## Requirement
Select, from the data, each line where "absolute" occurs.

## Given information
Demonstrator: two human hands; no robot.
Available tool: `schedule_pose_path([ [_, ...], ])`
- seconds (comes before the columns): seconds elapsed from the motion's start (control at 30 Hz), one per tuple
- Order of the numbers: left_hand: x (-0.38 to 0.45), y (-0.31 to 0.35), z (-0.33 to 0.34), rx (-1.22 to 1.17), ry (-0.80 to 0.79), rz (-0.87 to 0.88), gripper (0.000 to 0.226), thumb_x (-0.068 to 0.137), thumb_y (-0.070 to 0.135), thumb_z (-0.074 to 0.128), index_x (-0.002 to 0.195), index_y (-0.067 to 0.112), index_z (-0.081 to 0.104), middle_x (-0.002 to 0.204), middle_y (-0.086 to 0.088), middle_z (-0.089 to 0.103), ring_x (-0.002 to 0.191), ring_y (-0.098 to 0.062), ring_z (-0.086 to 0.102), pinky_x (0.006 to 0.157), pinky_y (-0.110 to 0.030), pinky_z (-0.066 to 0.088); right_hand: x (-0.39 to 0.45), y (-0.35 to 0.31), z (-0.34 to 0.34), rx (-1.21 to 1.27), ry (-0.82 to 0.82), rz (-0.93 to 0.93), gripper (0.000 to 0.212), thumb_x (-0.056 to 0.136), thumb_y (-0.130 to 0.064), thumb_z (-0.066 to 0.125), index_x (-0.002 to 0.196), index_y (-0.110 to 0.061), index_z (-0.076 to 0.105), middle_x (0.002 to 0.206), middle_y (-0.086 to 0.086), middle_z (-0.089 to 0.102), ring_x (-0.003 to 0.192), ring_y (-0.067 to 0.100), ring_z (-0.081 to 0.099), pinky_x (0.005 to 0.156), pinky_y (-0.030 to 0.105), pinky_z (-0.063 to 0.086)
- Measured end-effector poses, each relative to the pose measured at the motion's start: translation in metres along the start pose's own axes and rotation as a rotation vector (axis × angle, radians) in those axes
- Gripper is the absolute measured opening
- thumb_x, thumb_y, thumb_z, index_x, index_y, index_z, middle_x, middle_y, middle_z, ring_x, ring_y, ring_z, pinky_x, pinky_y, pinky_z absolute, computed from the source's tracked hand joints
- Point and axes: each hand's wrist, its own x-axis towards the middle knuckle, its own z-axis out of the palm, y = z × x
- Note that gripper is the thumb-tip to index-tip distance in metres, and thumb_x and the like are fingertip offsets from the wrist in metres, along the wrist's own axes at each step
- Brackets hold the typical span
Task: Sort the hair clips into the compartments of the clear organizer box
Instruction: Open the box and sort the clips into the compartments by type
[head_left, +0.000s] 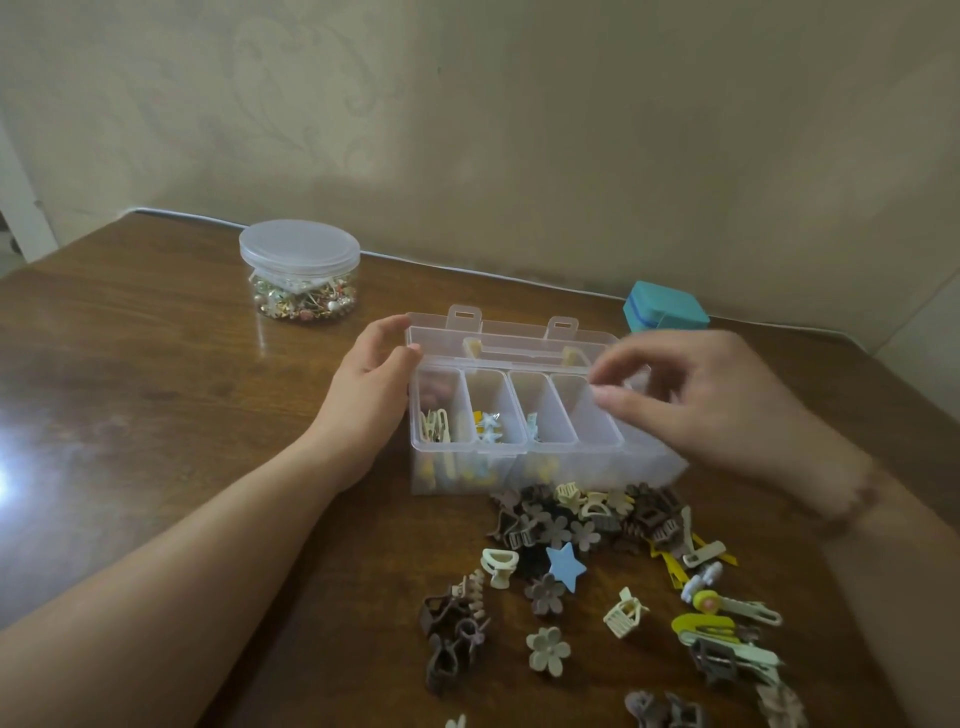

## Reply
- Gripper is the absolute measured opening
- thumb_x, thumb_y, thumb_z, index_x, index_y, index_z, middle_x, middle_y, middle_z, ring_x, ring_y, ring_z, pinky_x, pinky_y, pinky_z absolute, computed from the source's tracked hand joints

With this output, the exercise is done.